**WHAT YOU NEED TO DO**
Report every line of the records beneath this task that holds the string "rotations".
============
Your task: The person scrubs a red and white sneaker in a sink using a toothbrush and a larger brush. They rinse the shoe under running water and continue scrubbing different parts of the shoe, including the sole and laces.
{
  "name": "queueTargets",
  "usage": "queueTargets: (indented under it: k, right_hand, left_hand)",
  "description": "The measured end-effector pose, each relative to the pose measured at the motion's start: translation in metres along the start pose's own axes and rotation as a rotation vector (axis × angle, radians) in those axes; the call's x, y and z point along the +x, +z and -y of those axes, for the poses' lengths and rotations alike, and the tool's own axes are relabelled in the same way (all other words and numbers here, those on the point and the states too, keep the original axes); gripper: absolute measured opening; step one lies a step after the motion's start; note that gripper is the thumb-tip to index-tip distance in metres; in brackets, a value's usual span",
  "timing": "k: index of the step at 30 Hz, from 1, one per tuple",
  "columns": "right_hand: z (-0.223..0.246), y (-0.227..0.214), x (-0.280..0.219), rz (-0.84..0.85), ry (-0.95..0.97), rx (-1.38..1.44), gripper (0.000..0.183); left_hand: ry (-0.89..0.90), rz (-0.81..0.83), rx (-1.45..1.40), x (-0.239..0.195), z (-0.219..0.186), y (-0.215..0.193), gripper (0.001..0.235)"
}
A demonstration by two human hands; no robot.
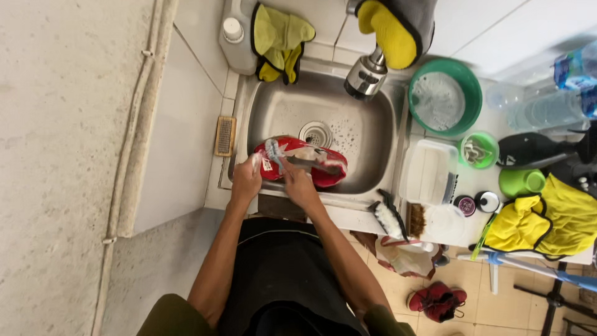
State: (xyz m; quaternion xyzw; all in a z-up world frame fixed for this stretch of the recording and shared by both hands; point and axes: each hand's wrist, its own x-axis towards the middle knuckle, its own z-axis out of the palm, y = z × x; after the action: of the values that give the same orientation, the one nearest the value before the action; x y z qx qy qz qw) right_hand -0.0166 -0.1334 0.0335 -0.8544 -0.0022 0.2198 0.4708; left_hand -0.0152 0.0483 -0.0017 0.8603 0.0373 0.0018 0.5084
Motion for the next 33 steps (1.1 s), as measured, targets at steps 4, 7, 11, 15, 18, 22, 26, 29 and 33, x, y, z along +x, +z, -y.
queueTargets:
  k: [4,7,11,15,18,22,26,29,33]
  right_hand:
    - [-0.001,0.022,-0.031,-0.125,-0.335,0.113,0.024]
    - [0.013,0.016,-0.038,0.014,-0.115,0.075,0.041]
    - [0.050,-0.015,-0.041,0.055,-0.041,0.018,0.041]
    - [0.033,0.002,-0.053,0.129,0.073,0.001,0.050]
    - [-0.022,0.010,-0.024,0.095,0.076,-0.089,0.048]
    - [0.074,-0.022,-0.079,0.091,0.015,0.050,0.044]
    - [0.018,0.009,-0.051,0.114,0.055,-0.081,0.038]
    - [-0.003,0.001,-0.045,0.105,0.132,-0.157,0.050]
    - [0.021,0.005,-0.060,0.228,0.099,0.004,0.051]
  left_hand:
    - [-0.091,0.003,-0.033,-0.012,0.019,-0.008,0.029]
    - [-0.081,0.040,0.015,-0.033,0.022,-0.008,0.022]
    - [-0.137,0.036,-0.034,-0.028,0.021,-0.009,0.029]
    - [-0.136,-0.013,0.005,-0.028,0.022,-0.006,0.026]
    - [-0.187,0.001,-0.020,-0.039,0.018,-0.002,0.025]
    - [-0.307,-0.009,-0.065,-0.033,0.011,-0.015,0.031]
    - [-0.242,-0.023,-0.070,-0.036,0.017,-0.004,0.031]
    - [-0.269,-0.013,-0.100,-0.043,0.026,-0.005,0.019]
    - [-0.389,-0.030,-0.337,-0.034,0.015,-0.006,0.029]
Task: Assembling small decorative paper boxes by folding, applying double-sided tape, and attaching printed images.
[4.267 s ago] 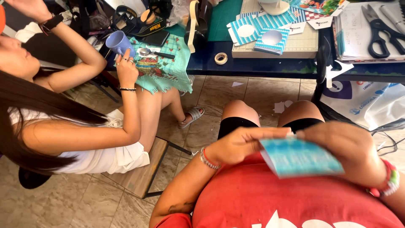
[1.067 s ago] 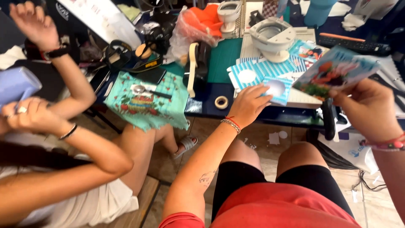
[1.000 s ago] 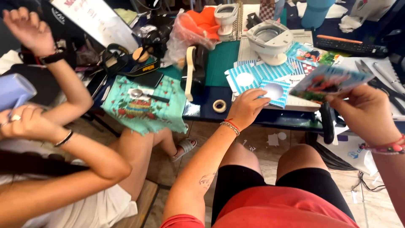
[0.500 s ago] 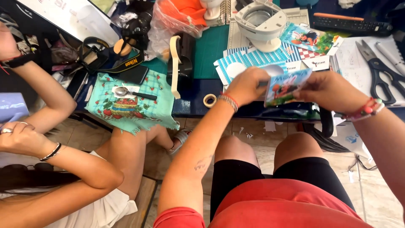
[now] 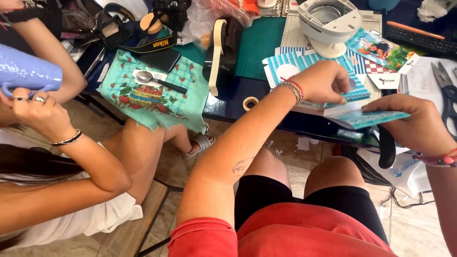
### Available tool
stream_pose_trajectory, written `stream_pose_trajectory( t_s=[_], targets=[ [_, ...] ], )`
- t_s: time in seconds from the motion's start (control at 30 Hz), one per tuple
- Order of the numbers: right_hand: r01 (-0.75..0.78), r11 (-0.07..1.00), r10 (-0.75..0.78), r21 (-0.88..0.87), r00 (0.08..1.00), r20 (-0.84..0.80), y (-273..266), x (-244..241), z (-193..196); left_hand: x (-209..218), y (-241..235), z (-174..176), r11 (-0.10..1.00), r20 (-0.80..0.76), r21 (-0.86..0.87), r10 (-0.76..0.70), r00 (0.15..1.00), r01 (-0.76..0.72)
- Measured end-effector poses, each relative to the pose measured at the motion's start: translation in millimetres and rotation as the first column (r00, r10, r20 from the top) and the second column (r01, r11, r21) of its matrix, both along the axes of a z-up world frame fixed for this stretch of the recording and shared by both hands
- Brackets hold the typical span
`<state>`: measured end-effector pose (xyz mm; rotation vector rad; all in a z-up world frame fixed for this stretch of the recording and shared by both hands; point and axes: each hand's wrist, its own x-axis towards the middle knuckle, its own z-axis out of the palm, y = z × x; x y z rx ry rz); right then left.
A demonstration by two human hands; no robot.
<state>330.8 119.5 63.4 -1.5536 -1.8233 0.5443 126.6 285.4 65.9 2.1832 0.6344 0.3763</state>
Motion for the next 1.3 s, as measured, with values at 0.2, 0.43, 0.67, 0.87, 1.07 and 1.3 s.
stream_pose_trajectory(
  t_s=[0.2,0.43,0.67,0.87,1.07,1.3],
  targets=[
    [0.025,0.996,-0.031,0.084,0.997,0.075,13,7,-17,18,-1,-26,0.980,-0.100,0.195,-0.016,0.995,0.035],
    [0.117,0.990,-0.113,-0.078,0.992,0.051,28,7,-17,8,1,-30,0.958,-0.227,0.224,-0.128,0.965,0.180],
    [0.093,0.995,-0.096,0.032,0.985,0.140,43,19,-37,-10,1,-48,0.887,-0.198,0.370,-0.216,0.956,0.277],
    [0.013,0.976,-0.019,0.215,0.999,0.028,54,25,-55,-25,-18,-70,0.894,0.059,0.437,-0.143,0.988,0.103],
    [0.157,0.970,-0.151,0.188,0.988,-0.045,58,11,-64,-26,-35,-57,0.947,0.159,0.315,0.014,0.987,-0.064],
    [0.255,0.961,-0.262,-0.104,0.964,-0.055,58,0,-60,-35,-54,-69,0.910,0.329,0.340,0.123,0.936,-0.239]
  ],
)
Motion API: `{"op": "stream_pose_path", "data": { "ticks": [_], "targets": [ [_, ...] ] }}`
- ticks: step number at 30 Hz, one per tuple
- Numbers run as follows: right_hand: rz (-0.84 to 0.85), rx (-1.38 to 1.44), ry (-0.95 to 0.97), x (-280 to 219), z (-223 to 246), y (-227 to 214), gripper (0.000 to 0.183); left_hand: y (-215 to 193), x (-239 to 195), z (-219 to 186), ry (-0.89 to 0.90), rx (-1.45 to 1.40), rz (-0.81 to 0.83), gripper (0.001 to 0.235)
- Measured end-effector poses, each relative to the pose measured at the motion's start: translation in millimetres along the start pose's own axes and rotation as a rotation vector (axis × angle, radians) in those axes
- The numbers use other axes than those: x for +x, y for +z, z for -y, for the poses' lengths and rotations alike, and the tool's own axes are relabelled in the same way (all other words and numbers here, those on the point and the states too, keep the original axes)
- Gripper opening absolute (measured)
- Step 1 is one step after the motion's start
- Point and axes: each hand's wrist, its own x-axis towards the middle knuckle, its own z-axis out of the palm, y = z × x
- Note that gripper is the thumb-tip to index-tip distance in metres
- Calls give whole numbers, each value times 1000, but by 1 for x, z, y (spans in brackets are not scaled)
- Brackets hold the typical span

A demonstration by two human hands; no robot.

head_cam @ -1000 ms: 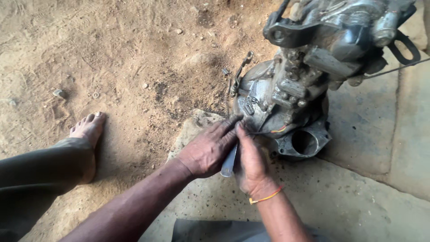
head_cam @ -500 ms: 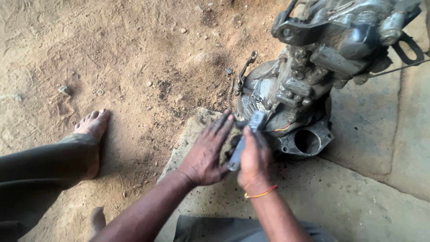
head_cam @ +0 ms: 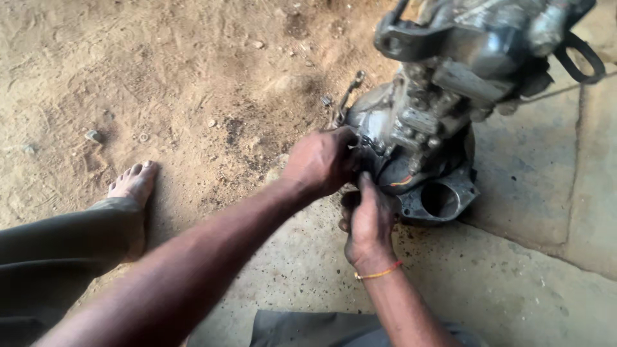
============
**RESULT OF THIS TASK**
  "description": "The measured end-effector pose, each relative to the pose measured at the motion's start: translation in metres along the start pose's own axes and rotation as a rotation vector (axis × angle, radians) in those axes; the call's x, y and z point along the +x, +z and -y of those axes, for the poses' lengths and rotations alike, and the tool's own axes are relabelled in the same way (all other words and numbers here, those on the point and the states too, keep the original axes); gripper: absolute measured opening; step one lies a step after the motion's start; note that gripper is the thumb-tip to index-tip distance in metres; in brackets, a value's usual span",
- The numbers use other axes than those: x for +x, y for +z, z for -y, for the poses' lengths and rotations alike, and the tool's own axes are relabelled in the same way (all other words and numbers here, those on the point and the states too, keep the original axes)

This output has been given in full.